Riding an electoral wave that saw the election of Rick Perry to his first full term as governor and a large class of impressionable freshman members in the Texas House of Representatives led by a hardline Speaker, the corporate immunity lobby tilled fertile soil in 2003.  Emboldened after pushing through legal restrictions in 1995 and 1997, the lobby and their functionaries in the Legislature rammed through House Bill 4 in 2003, an omnibus package of restrictions that were sweeping in scope and unprecedented in their destructive effect on the rights and lives of everyday Texans.

Fourteen years later, patients in Texas continue to struggle with high cost, low access health care, wrongdoers are allowed to divert and evade responsibility for their actions, and our most vulnerable are most heavily penalized by limits on their individual legal rights.

Totaling 133 pages in length, HB 4 was a sprawling piece of legislation that upended and undercut myriad aspects of the Texas civil justice system. Among its most prominent provisions are those dealing with medical malpractice, nursing homes, and products liability. It has proven to be a failed experiment that ultimately sacrificed patients for profit.



HB 4 restricts the rights of patients in numerous ways, including imposing a one-size-fits-all $250,000 cap on non-economic damages that effectively deprives many patients and their families of due process; allowing emergency room doctors to escape accountability for substandard care; and requiring patients to give pre-suit notice of any health care liability claims and file a detailed expert report within an arbitrary 120-day deadline (with case-killing penalties if they fail to do so).

The noneconomic damages cap, which is not indexed to inflation and thus worth less each year, hits those without wages and economic damages particularly hard, making even the most clear-cut malpractice cases on behalf of the elderly, the young, the disabled, and stay-at-home parents financially impossible to pursue for many given the high cost of retaining medical experts, which comprise the bulk of litigation expenses. The merits of one’s case are far outweighed by their socioeconomic status. Under Texas law, the value of one’s life is essentially reduced to the value of their paycheck. You are what you make. Life is cheapened and families are devalued. Instead of being a right possessed by all, what little justice remains becomes a privilege for the few.                                                                                                                                                                                                                                                                                                    


Nursing homes should exercise the most attentive care while helping our most vulnerable citizens live out their final years with dignity. Residents of nursing homes, and their families, are counting on them to provide a professional and caring environment for those who can not care for themselves. It is in the name, after all. These should be homes, not profit-seeking warehouses. 

Given these stakes, it is shocking to comprehend that nursing homes were given the state’s seal of approval to “go bare” and forgo liability insurance altogether during the 2003 legislative session. You must have insurance to drive a car, but you are not required to have insurance to operate a nursing home in Texas. This means these facilities have been authorized to operate irresponsibly – with de facto immunity – as no victim’s attorney will be able to incur the expense of prosecuting their negligence without the ability to recover from the wrongdoer. You can have a case, but without the means to recover, you will not receive justice. In addition, the Texas Legislature wrote nursing homes into HB 4 and made it exceptionally difficult to admit records of their administrative violations and penalties into evidence during trial. This serves no purpose other than to thwart transparency and shield wrongdoers from accountability.

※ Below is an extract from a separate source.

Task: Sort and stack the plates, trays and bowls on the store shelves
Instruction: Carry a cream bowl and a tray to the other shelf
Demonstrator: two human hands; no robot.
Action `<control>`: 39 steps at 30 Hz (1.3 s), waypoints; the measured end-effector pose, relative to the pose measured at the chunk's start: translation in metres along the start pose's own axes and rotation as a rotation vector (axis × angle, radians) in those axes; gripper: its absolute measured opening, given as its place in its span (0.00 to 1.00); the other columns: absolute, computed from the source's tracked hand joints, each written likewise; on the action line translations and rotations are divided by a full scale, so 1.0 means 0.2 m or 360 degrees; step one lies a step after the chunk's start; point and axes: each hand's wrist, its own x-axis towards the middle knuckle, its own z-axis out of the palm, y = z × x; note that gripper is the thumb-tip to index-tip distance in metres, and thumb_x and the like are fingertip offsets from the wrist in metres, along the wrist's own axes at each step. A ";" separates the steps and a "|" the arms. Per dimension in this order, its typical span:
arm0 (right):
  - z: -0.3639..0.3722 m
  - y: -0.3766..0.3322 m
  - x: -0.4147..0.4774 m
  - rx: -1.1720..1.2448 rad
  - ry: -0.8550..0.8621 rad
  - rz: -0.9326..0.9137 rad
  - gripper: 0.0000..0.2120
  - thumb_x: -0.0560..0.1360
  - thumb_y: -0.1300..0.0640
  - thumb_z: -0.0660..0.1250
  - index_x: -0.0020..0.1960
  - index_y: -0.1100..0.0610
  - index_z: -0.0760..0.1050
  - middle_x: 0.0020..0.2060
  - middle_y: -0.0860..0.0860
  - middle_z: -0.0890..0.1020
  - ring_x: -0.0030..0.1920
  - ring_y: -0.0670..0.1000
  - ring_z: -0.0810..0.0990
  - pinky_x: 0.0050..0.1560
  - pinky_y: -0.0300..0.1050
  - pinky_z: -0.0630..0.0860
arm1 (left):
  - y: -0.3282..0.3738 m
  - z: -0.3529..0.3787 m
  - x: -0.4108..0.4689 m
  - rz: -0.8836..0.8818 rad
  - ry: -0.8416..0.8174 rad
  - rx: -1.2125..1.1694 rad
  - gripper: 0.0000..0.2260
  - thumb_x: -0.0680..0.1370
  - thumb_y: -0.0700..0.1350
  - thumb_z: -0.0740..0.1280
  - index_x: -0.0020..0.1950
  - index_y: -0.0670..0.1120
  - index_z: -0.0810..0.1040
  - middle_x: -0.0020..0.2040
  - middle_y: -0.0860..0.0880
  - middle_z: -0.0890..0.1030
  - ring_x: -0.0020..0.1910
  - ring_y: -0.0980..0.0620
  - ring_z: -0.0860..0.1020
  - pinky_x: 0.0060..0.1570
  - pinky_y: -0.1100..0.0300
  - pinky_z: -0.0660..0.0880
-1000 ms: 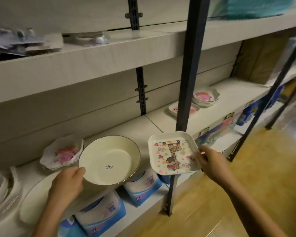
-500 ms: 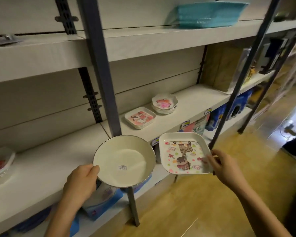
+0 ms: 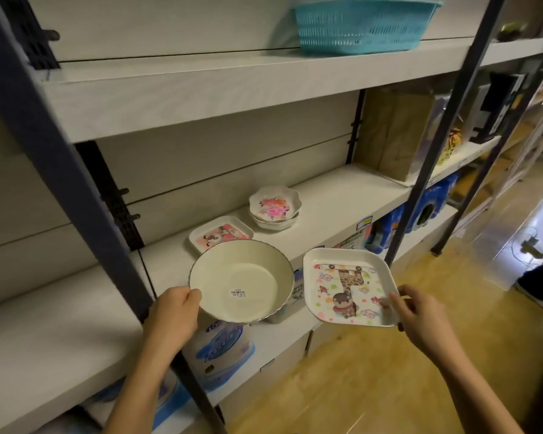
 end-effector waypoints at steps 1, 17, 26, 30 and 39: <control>0.00 0.00 0.06 -0.0012 -0.0002 -0.0012 0.09 0.78 0.53 0.61 0.47 0.58 0.76 0.34 0.54 0.82 0.32 0.52 0.79 0.35 0.53 0.78 | 0.02 0.03 0.05 -0.0007 0.0008 -0.0018 0.17 0.77 0.44 0.57 0.28 0.43 0.66 0.26 0.43 0.71 0.28 0.45 0.70 0.34 0.55 0.67; 0.29 -0.25 0.96 -0.0033 -0.0316 -0.0358 0.12 0.77 0.50 0.62 0.45 0.58 0.76 0.33 0.51 0.83 0.32 0.51 0.81 0.38 0.54 0.80 | 0.14 0.05 0.42 -0.0337 0.0458 0.0074 0.16 0.79 0.42 0.57 0.31 0.42 0.71 0.33 0.41 0.74 0.33 0.46 0.70 0.34 0.56 0.64; 0.68 -0.60 1.31 -0.0096 -0.0639 -0.0802 0.12 0.79 0.53 0.59 0.49 0.60 0.76 0.37 0.57 0.84 0.36 0.56 0.81 0.32 0.42 0.71 | 0.24 0.07 0.25 -0.0415 0.0768 0.0178 0.14 0.72 0.53 0.64 0.29 0.49 0.70 0.26 0.48 0.72 0.26 0.47 0.71 0.30 0.52 0.72; 0.87 -0.75 1.37 -0.0140 -0.0747 -0.0943 0.12 0.79 0.57 0.59 0.50 0.64 0.76 0.42 0.62 0.84 0.41 0.59 0.82 0.41 0.47 0.75 | 0.28 0.07 0.12 -0.0419 0.0875 0.0278 0.20 0.63 0.64 0.47 0.27 0.50 0.66 0.25 0.50 0.69 0.25 0.52 0.68 0.29 0.57 0.67; 1.13 -0.91 1.36 -0.0519 -0.1002 -0.0959 0.11 0.74 0.60 0.62 0.51 0.65 0.78 0.48 0.62 0.83 0.50 0.62 0.81 0.49 0.50 0.78 | 0.31 0.12 0.05 -0.0687 0.0618 0.0266 0.13 0.69 0.53 0.72 0.48 0.46 0.79 0.44 0.43 0.82 0.46 0.45 0.81 0.50 0.51 0.79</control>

Section 6 of proposed H.R. 1215 reads: “A health care provider who prescribes, or who dispenses pursuant to a prescription, a medical product approved, licensed, or cleared by the Food and Drug Administration shall not be named as a party to a product liability lawsuit involving such product and shall not be liable to a claimant in a class action lawsuit against the manufacturer, distributor, or seller of such product.” A similar FDA shield has been used since 2003 in Texas.

HB 4 directed Texas courts to defer to federal agencies in many state products liability actions, strange for a state that is fiercely independent and that resists federal intervention at virtually every turn. For actions alleging inadequate warnings regarding pharmaceuticals, a rebuttable presumption is created in favor of defendants if the warnings that accompanied the product were approved by the United States Food and Drug Administration (i.e., the “FDA defense”). And in other products liability actions concerning the formulation, labeling, or design of a product, a similar rebuttable presumption (i.e., a legal conclusion that is taken as true unless proven otherwise) is created for product manufacturers or sellers who show that they complied with federal regulations.